Look below for the line holding "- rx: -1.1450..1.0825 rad" and the line holding "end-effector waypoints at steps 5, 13". Transcribe exactly those lines and all lines between them, nothing more.

(Collection entries)
+++
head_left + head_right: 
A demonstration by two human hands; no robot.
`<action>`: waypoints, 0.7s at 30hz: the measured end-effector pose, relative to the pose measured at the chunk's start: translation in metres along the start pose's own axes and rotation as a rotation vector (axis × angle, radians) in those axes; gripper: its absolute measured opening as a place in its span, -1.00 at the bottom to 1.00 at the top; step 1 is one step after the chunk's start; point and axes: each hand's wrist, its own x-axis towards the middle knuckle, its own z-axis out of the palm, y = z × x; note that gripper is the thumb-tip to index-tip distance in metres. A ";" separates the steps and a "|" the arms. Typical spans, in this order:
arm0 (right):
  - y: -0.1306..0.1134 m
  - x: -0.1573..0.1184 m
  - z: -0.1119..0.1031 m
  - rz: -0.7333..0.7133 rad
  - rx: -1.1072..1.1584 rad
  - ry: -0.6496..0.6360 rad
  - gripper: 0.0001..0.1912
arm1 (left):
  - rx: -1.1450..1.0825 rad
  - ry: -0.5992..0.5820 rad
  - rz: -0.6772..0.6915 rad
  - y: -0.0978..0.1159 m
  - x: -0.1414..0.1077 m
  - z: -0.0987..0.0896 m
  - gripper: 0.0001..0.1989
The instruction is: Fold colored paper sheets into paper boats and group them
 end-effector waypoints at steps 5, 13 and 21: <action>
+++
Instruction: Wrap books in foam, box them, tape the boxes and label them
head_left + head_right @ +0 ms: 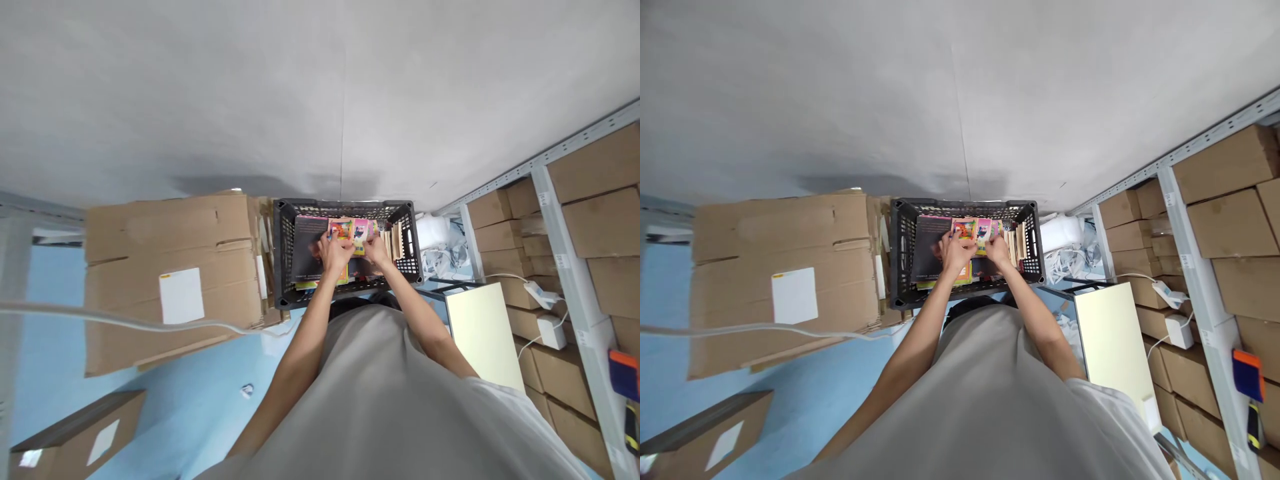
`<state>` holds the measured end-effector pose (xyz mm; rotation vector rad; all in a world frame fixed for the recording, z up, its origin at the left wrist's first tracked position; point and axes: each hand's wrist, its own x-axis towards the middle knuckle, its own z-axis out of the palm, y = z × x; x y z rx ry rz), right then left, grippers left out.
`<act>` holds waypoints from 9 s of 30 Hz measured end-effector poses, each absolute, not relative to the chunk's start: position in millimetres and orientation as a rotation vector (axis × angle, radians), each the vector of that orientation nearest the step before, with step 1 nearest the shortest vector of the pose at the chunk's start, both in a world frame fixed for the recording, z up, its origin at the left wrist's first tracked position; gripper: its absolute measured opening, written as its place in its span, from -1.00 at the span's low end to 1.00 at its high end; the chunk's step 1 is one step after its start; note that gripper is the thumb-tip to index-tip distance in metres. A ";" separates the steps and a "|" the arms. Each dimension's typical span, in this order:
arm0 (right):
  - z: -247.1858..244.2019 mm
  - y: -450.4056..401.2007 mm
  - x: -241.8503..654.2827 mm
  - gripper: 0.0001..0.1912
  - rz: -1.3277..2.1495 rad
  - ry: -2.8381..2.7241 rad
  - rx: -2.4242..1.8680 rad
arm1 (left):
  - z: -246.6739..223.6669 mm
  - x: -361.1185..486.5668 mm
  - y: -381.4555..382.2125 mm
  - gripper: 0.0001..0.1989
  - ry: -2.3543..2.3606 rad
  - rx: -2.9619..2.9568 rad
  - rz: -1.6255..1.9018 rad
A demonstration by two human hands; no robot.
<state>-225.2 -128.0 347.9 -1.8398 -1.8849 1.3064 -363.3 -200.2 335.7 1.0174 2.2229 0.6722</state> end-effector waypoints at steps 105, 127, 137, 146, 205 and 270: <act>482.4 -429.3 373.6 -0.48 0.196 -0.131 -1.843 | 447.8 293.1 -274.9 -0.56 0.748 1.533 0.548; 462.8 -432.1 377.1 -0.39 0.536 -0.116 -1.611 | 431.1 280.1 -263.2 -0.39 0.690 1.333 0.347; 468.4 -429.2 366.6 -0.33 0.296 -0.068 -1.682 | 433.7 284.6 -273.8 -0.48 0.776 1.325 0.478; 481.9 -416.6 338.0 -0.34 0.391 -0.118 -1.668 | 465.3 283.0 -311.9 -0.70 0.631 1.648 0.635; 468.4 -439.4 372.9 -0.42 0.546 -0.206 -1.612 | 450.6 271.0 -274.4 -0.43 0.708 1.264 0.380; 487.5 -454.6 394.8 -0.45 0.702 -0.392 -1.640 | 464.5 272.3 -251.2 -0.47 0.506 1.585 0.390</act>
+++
> **WRITTEN SOLUTION**
  - rx: -1.1450..1.0825 rad
  - ry: -0.5992..0.5820 rad
  - rz: -0.6772..0.6915 rad
  - y: -0.0978..0.1159 m
  - x: -0.1414..0.1077 m
  - z: -0.0987..0.0896 m
  - gripper: 0.0001..0.1989
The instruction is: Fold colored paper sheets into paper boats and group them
 end-effector waypoints at steps 5, 13 and 21: <action>

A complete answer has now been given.